Opponents say these tests promote a “teaching to the test” curriculum, undermine critical thinking and are not the best evidence of student performance.

Worst of all, most students tend to feel a great deal of pressure over doing their best on standardized assessments. Over more than a decade, I’ve seen many tears shed over the fear of a bad performance. And these tears start at young ages – in my district we go so far as to plug in and to ‘assess’ our kindergarten students. That’s five years old.

I question how much our society is truly invested in education and the development of our students. Politicians seem quick to turn children into political pawns and then to ignore the unintended consequences.

Timed tests add even more pressure and seem to punish children having a slower processing speed than their peers. In some cases (more often than many may realize) this pressure results in test fatigue, negative thinking, anxiety disorders and even low self-esteem.

As an educator I often wonder, is our extreme modern day test culture truly in the best interest of our children?

The History of Standardized Testing

Standardized testing has been around for a very long time. Earliest evidence points to Imperial China, where standardized testing used to be used in a rudimentary form to determine one’s eligibility for positions in the government of the ruling class.

In the early 1900s, Alfred Binet developed the Stanford-Binet Intelligence Test, which later became what we know as the IQ test. Throughout World War I, the military used Army Mental Tests to determine the best positions for new recruits. And in 1936, IBM developed a system of automating test scores by scanning bubbled-in answers.

The Scholastic Assessment Test (SAT) was first introduced by the College Board in 1926. It contained 315 questions covering areas like vocabulary, analogies, and math proficiency. Students are still being tested in these areas today.

The 2000s ushered in even more high stakes testing.
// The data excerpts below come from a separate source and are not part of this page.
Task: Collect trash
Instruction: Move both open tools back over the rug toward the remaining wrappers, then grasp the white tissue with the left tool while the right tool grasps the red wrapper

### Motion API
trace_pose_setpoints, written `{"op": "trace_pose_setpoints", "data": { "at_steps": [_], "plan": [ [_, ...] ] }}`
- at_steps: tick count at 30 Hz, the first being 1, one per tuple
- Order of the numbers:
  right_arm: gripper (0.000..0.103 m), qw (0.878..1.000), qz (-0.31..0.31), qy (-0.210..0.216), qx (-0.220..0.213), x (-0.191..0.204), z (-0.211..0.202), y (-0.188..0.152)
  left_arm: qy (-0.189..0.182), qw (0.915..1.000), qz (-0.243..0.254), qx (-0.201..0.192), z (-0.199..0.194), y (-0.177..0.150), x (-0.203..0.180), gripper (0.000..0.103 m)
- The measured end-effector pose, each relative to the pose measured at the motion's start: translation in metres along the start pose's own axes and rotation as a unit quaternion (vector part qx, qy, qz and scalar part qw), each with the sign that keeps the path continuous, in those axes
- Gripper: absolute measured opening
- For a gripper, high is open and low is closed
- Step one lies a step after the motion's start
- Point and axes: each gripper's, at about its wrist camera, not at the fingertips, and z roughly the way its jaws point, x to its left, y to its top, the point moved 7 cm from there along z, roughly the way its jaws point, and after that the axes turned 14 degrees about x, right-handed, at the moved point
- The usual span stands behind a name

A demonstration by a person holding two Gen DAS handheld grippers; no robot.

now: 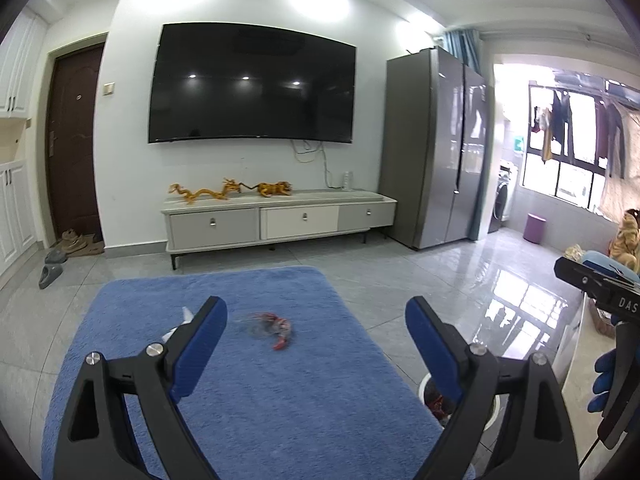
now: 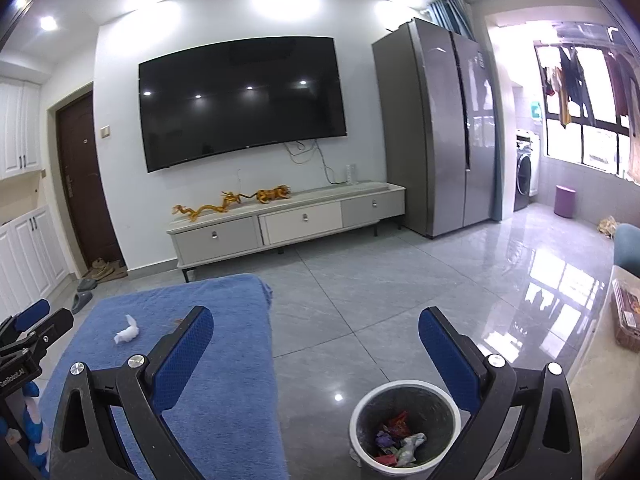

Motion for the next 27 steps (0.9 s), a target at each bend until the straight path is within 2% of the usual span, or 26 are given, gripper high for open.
{"op": "trace_pose_setpoints", "data": {
  "at_steps": [10,16,22,27],
  "plan": [
    [0.103,0.999,-0.035,0.015,0.023,0.04,0.021,0.004,0.017,0.9991,-0.037,0.012,0.012,-0.012,0.052,0.091],
    [0.103,0.996,-0.071,0.032,0.051,0.069,0.054,0.009,0.062,0.9939,-0.079,0.044,0.042,-0.027,0.126,0.091],
    [0.103,0.988,-0.105,0.066,0.096,0.107,0.117,0.005,0.098,0.9835,-0.122,0.091,0.08,-0.054,0.197,0.091],
    [0.103,0.976,-0.124,0.111,0.142,0.144,0.177,-0.003,0.105,0.9762,-0.137,0.131,0.123,-0.069,0.232,0.091]
  ]
}}
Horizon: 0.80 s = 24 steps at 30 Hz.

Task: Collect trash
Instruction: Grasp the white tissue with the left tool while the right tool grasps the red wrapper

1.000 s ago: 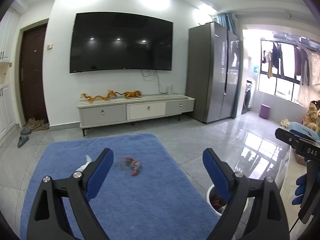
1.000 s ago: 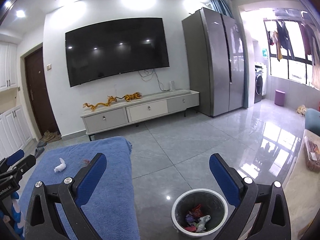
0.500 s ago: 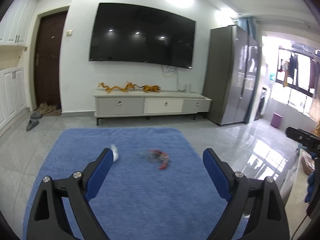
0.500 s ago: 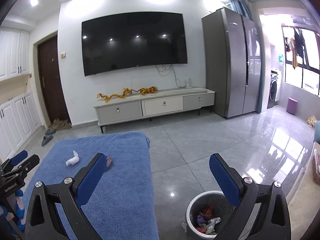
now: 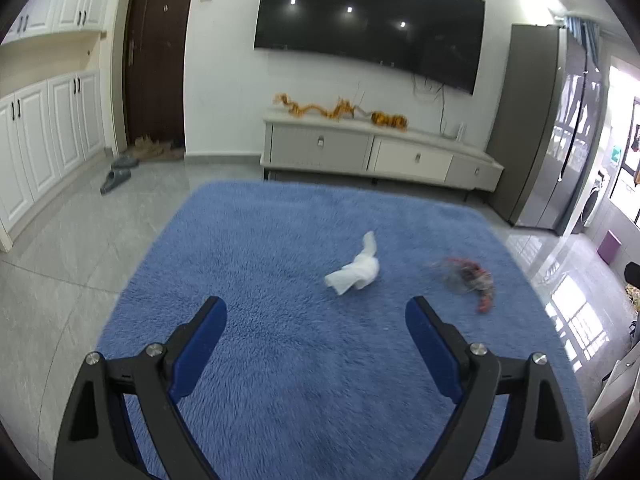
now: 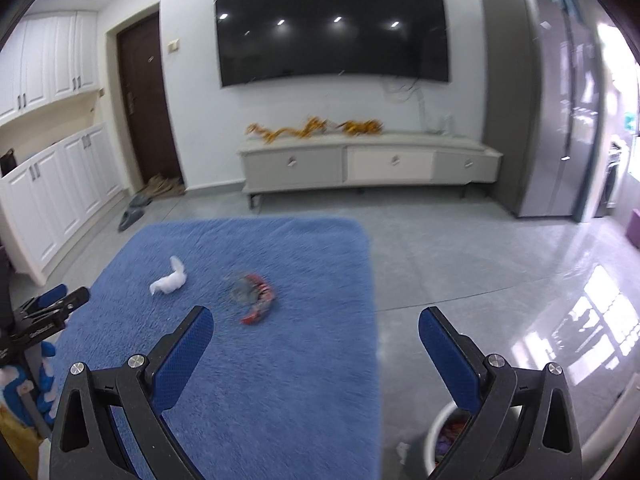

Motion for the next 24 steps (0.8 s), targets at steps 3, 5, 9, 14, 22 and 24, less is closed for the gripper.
{"op": "trace_pose_setpoints", "data": {
  "at_steps": [3,5,9,14,22,24],
  "plan": [
    [0.103,0.999,-0.009,0.027,0.023,0.012,0.041,0.012,-0.009,0.9997,0.015,0.02,0.031,0.013,-0.004,0.091],
    [0.103,0.998,-0.013,0.041,0.042,0.02,0.071,0.019,-0.019,0.9989,0.027,0.033,0.05,0.022,-0.013,0.091],
    [0.1,0.995,-0.02,0.064,0.069,0.035,0.119,0.027,-0.021,0.9967,0.058,0.053,0.089,0.043,-0.033,0.091],
    [0.089,0.993,-0.021,0.071,0.095,0.044,0.165,0.031,-0.021,0.9943,0.066,0.081,0.127,0.059,-0.048,0.091],
    [0.05,0.99,-0.011,0.069,0.121,0.041,0.192,0.029,-0.016,0.9909,0.057,0.121,0.156,0.052,-0.046,0.056],
    [0.035,0.99,-0.009,0.07,0.12,0.039,0.188,0.026,-0.02,0.9908,0.051,0.124,0.154,0.049,-0.043,0.047]
  ]
}}
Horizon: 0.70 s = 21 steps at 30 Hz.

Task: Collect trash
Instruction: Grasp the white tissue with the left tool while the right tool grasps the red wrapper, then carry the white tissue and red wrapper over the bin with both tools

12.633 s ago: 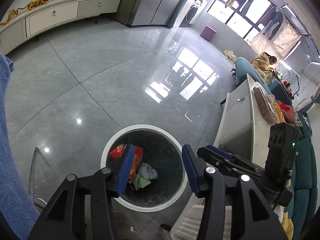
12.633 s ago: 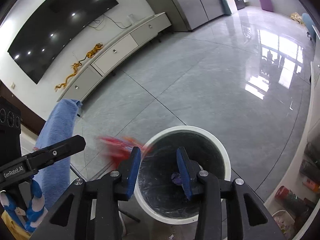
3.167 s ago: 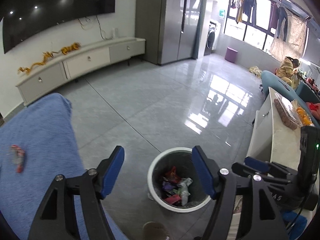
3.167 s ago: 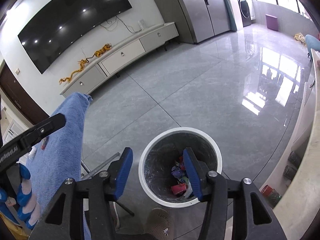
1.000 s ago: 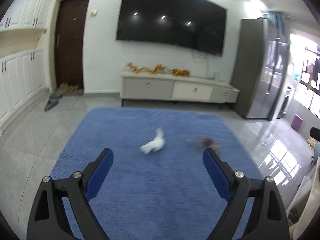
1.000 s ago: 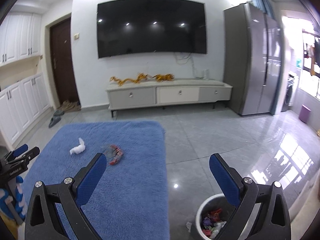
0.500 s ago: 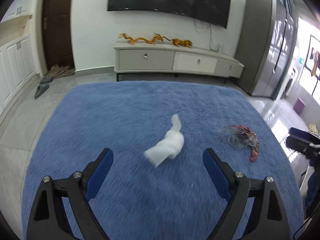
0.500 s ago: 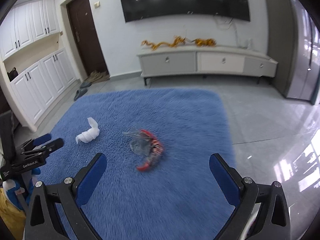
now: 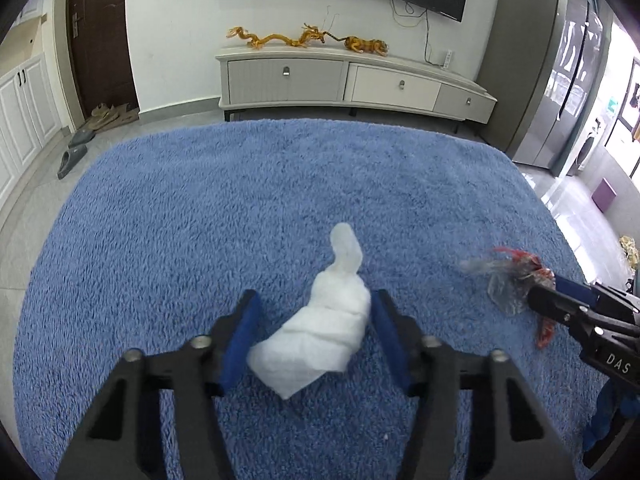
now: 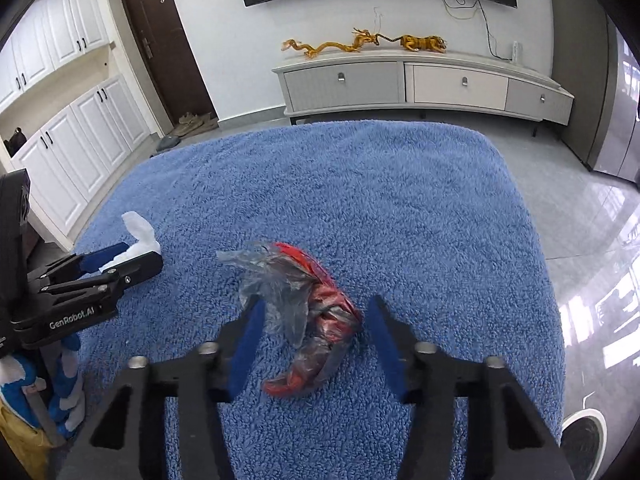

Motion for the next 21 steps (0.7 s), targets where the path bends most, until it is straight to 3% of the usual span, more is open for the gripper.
{"op": "trace_pose_setpoints", "data": {
  "at_steps": [5,21],
  "plan": [
    [0.023,1.0,0.004,0.007,-0.011,0.003,-0.019,-0.014,-0.023,0.9997,-0.008,0.002,-0.014,-0.019,0.001,0.028],
    [0.021,0.996,-0.031,0.044,-0.076,0.036,-0.141,-0.099,-0.052,0.9959,0.035,-0.066,-0.149,-0.101,-0.04,0.027]
  ]
}}
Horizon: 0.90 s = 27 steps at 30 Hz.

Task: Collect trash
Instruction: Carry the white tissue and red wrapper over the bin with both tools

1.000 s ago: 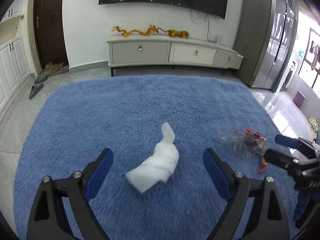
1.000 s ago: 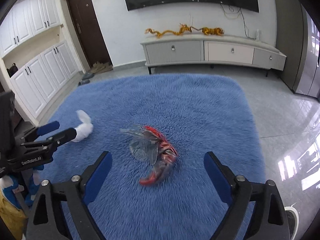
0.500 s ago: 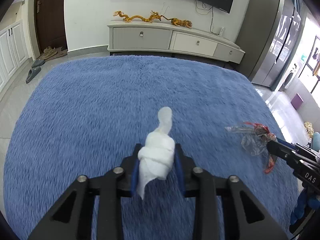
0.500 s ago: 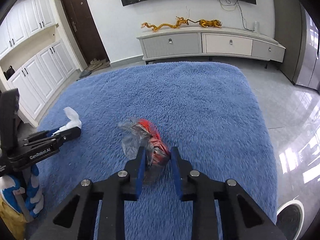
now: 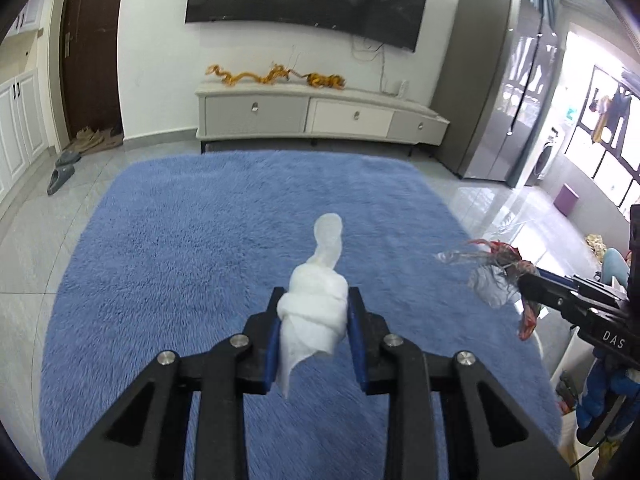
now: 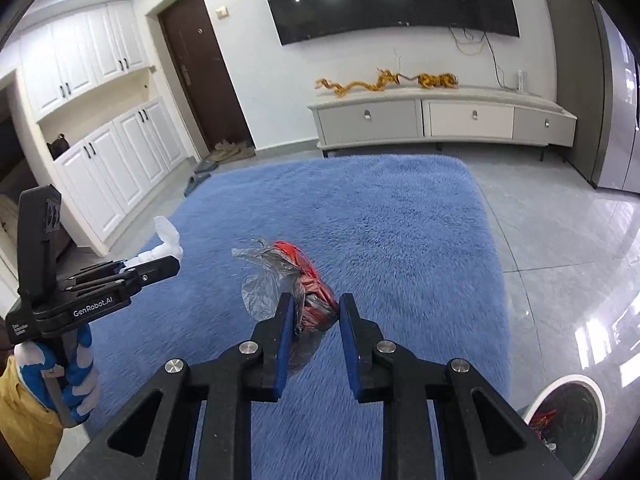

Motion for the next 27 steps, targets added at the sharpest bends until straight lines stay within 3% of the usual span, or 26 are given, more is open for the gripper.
{"op": "trace_pose_setpoints", "data": {
  "at_steps": [12,22,27],
  "plan": [
    [0.021,0.997,0.009,-0.005,-0.077,-0.012,-0.105,-0.053,-0.038,0.9963,0.069,-0.035,-0.06,-0.019,-0.098,0.028],
    [0.021,0.982,0.113,-0.075,-0.13,-0.113,-0.174,-0.102,-0.08,0.9863,0.144,-0.002,-0.041,-0.017,-0.212,0.028],
    [0.021,0.967,0.174,-0.148,-0.113,-0.181,-0.181,-0.133,-0.103,0.9757,0.189,0.039,0.0,-0.018,-0.288,0.028]
  ]
}}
The No Child Left Behind Act and the Common Core State Standards Initiative are prominent examples of test-based and computerized accountability policies. We have invested lots of taxpayer dollars into such mandated tests.

Students are tested more now than ever before.

Consider for a moment what was required of fourth grade students at the public school I was teaching at in the year 2019. I say public school specifically because Wisconsin’s 2011 Act 10 Law exempted private schools from most of these testing requirements.

That year, our fourth graders completed 3 official rounds (in addition to the mandated monthly practice rounds) of a district-wide benchmark assessment in both reading and math.

Based on their fall scores, the district determined certain students to have tested below proficiency at their grade levels in either or both of these subjects. Those not considered proficient by the district were then subjected to more diagnostic testing in Reading and Math.

Students were diagnostically tested again in January and once again in May. These diagnostic tests can take up to 90 minutes per test! All of this testing is done in the form of computerized screen time. Interventions were also assigned. Many also in the form of daily screen time.

Next, our 4th graders went through more than 5 hours of testing via the Wisconsin Forward Exam throughout the spring months. In addition to reading and math, fourth graders are also mandated by the state of Wisconsin to test in Writing, Science, and Social Studies. All of this equates to many more hours of a child’s learning and exploration time spent instead on test preparation and on standardized computer testing.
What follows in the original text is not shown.